## TASK INSTRUCTIONS
In the entries that follow, the first line to write out is the one containing "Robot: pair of", and the last is the one containing "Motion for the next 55". Reproduce that stretch exactly, with nothing before or after it.

## RECORDS FOR THIS EXERCISE
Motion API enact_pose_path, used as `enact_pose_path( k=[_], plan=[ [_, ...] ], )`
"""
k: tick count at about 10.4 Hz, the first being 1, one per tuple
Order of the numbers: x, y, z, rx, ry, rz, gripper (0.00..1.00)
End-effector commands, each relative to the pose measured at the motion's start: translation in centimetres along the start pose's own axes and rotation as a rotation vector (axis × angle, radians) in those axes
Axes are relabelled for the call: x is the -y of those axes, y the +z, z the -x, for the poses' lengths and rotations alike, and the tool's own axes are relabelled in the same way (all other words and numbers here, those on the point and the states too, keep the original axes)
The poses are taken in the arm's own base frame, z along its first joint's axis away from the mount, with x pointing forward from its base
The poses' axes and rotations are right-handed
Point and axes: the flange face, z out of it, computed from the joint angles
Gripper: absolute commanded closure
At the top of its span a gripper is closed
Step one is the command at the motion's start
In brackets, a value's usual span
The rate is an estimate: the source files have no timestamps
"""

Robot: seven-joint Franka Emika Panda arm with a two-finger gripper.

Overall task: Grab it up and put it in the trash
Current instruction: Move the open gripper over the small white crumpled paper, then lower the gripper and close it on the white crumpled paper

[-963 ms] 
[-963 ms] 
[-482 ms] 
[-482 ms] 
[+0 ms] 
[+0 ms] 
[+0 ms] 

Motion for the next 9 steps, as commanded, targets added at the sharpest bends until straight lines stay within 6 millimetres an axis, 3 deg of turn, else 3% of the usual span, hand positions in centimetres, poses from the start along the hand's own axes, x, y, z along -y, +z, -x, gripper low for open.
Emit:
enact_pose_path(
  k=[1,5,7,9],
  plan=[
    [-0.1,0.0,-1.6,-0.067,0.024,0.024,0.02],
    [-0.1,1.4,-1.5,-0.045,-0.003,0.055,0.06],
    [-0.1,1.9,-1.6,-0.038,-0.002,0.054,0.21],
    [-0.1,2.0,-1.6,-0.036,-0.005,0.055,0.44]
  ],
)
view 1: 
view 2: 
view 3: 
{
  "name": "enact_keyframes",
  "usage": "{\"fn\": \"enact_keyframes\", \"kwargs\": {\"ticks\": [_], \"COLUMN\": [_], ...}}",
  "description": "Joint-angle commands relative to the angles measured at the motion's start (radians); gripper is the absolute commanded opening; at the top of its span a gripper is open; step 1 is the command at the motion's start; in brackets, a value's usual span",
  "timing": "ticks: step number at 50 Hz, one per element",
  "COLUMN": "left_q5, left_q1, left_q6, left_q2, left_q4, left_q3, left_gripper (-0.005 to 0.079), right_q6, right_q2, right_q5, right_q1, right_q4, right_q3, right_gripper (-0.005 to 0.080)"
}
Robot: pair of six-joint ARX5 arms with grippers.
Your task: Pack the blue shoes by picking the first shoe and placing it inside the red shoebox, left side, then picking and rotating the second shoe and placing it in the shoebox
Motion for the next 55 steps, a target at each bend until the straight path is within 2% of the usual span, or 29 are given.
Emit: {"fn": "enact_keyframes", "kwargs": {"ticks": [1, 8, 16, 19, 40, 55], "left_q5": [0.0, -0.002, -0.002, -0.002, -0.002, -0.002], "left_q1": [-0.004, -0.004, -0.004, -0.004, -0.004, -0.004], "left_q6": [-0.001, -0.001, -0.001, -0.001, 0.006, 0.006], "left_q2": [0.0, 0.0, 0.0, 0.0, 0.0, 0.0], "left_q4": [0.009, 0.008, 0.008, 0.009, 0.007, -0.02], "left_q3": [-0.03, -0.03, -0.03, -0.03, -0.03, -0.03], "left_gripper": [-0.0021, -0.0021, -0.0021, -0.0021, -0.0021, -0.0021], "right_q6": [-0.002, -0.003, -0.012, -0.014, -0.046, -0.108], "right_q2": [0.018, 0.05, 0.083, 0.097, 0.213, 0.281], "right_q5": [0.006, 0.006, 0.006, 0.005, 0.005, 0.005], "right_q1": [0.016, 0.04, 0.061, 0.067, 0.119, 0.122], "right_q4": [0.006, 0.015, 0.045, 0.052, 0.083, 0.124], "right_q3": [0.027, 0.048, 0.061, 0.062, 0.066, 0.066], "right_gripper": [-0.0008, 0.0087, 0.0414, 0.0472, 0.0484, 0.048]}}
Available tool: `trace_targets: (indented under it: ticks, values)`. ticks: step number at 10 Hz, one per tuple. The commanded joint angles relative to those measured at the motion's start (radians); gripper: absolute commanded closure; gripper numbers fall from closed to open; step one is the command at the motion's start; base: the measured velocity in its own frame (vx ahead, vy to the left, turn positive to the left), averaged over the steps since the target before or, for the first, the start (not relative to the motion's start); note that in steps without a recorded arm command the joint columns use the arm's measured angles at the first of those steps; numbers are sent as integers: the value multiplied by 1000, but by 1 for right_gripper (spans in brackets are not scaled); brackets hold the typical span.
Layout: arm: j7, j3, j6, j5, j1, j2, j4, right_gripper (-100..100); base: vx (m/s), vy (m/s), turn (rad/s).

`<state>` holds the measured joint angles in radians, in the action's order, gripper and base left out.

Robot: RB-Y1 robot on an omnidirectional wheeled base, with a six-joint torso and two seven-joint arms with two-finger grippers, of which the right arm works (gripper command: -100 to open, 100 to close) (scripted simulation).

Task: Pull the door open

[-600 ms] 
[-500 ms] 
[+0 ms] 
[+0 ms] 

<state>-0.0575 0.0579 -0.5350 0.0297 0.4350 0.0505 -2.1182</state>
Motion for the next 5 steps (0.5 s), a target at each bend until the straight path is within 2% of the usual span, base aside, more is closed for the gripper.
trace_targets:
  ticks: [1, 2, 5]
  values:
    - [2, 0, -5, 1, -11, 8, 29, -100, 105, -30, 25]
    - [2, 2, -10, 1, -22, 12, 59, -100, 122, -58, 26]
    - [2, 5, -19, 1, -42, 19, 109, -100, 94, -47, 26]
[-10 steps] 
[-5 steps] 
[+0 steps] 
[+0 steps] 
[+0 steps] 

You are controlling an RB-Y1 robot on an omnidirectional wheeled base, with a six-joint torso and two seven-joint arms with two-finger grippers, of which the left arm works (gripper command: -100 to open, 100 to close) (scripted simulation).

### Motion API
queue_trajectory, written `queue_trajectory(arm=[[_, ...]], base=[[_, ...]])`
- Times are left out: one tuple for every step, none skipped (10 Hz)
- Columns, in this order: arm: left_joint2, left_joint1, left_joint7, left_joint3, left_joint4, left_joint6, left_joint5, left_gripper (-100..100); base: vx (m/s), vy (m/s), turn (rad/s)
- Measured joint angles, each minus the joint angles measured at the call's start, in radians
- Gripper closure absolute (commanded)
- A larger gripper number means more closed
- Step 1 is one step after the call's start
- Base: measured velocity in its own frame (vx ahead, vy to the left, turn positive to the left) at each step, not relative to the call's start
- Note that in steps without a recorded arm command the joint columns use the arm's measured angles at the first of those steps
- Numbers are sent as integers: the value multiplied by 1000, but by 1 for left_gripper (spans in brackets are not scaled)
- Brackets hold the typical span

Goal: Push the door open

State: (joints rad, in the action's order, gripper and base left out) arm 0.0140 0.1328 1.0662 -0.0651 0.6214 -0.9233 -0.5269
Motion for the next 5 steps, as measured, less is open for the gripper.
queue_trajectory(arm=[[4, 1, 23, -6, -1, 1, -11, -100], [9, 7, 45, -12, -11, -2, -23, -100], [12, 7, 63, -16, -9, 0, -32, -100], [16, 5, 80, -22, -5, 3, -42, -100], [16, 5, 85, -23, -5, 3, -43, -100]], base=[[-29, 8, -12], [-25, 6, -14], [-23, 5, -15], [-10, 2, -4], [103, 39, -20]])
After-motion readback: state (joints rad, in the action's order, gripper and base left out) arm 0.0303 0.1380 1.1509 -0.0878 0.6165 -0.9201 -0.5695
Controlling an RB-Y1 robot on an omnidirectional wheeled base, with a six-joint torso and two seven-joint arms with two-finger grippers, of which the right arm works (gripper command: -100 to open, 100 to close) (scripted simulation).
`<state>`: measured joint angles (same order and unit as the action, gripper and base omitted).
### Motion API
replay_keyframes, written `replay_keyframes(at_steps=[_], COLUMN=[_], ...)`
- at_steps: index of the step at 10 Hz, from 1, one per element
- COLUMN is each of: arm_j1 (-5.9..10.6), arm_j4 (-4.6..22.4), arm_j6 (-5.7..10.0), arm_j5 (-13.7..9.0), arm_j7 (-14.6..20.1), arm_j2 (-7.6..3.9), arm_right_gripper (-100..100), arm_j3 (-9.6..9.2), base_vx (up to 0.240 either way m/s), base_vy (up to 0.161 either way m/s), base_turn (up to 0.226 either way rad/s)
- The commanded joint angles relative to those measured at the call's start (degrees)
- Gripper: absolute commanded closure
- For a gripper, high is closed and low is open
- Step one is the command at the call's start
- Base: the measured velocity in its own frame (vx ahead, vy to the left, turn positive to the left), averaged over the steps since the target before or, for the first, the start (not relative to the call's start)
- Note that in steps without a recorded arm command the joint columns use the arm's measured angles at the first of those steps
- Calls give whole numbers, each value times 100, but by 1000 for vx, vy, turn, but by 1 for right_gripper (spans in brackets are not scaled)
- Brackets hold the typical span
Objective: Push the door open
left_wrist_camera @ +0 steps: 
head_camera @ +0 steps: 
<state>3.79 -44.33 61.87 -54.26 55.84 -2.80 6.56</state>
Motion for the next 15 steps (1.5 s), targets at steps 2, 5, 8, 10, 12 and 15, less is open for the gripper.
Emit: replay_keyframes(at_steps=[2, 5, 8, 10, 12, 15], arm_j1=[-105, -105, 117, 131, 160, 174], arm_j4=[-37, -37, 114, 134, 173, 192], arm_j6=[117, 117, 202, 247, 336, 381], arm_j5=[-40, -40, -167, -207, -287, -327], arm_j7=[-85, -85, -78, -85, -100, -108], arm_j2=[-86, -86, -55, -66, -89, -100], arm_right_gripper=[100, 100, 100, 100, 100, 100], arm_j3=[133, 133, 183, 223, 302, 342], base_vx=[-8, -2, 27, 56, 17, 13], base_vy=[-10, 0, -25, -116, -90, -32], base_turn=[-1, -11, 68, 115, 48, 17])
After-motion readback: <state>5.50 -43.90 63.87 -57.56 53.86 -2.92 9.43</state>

## REPLY TO THE TASK
Robot: pair of six-joint ARX5 arms with grippers.
Your task: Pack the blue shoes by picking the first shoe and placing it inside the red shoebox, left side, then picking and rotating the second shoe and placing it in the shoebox
Motion for the next 55 steps, a target at each bend until the straight path is within 2% of the usual span, or 29 are given.

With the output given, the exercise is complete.